=== RECORDS FOR THE EXERCISE ===
═══
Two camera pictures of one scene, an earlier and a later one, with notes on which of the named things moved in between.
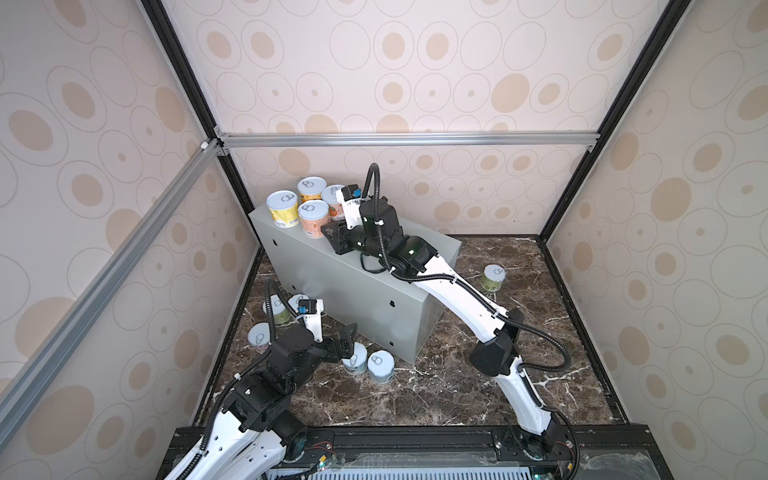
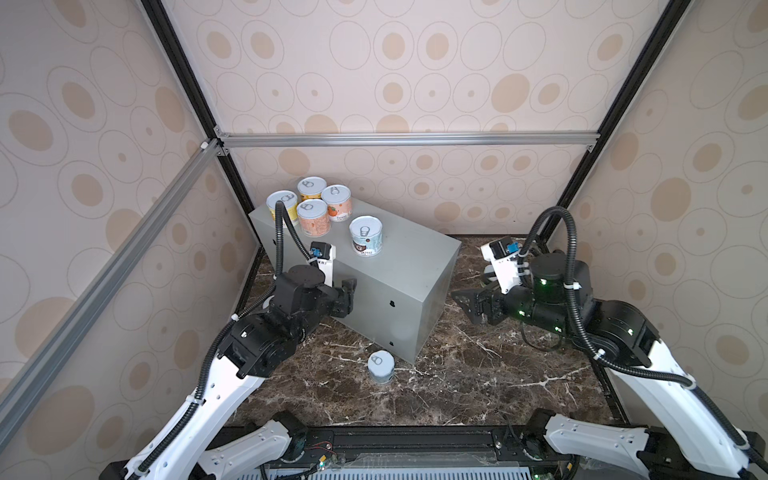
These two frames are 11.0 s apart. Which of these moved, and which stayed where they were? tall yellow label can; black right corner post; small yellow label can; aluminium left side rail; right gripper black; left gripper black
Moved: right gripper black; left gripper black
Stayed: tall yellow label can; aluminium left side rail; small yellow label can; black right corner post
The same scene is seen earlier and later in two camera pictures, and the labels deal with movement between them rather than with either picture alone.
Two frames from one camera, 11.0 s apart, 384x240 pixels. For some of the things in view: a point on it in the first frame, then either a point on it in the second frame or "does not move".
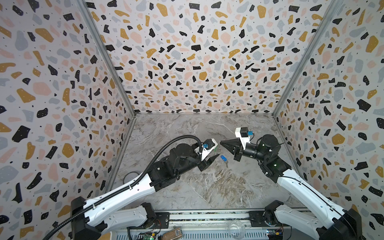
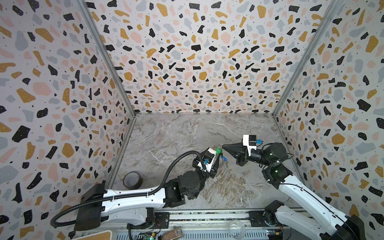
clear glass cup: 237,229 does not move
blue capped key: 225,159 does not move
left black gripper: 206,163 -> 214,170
═══
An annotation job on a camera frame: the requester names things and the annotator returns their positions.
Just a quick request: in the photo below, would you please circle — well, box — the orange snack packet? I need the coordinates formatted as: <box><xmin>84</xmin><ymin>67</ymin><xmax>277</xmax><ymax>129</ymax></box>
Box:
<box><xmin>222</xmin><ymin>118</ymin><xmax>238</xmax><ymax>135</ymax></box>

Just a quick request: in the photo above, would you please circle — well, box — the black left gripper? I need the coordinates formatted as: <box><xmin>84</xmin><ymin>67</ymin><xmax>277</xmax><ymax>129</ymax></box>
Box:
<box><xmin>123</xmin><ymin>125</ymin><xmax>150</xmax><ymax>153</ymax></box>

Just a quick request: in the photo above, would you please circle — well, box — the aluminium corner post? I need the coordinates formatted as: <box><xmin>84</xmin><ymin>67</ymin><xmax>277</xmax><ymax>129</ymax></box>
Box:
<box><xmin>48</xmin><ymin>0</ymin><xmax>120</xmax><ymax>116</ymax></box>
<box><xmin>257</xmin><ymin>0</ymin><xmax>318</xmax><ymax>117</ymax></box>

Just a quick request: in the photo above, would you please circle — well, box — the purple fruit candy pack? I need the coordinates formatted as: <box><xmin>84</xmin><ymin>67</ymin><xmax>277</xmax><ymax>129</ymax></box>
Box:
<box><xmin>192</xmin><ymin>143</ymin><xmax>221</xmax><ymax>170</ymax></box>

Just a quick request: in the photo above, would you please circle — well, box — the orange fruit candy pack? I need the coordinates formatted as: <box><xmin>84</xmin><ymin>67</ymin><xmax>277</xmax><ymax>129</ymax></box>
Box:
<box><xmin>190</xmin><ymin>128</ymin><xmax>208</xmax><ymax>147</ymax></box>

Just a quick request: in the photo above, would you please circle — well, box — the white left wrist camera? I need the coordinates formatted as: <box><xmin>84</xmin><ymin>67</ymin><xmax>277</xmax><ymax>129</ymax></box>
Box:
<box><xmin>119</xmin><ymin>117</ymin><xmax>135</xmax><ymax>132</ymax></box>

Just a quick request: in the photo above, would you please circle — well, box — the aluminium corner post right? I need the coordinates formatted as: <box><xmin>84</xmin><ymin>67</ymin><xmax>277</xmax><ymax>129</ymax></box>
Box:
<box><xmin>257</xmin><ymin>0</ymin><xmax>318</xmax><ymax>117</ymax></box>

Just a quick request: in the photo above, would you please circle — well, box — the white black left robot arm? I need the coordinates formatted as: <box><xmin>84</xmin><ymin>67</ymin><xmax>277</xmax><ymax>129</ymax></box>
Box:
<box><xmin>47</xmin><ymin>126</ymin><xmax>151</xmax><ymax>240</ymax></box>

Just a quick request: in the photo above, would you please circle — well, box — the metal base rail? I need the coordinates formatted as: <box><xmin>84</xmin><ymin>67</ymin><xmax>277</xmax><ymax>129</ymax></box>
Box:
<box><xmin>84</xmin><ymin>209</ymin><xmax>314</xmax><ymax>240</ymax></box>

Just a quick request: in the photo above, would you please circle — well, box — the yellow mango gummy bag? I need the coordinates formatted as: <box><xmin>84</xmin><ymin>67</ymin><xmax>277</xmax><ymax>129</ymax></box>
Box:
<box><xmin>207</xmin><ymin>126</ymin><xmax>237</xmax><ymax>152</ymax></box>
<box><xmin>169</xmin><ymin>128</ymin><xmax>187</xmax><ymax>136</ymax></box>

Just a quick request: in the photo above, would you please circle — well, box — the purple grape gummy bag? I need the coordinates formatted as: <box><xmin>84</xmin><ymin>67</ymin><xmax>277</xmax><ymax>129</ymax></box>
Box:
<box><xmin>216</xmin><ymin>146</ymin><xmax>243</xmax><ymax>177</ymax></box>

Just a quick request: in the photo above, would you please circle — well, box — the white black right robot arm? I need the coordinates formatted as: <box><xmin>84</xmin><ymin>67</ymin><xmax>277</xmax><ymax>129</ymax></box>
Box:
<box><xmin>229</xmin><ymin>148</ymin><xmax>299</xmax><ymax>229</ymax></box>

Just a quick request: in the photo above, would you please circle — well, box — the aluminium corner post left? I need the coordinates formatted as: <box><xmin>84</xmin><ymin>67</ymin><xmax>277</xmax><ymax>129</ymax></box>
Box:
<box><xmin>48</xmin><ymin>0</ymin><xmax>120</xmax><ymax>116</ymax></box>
═══
=== WHAT THE TASK ASKS ===
Please find the lines in the data that contain the word "things" and copy them.

=== FINAL ANSWER ===
Two camera pictures of one scene, an earlier and a later one, with notes on which of the named things moved in between.
Two frames from one camera, 11.0 s apart, 384x240 pixels. For some of the things in view: a point on it in the first frame, then either a point on it in the second frame or "does not move".
An annotation job on a camera frame: the requester names things and the annotator returns their positions.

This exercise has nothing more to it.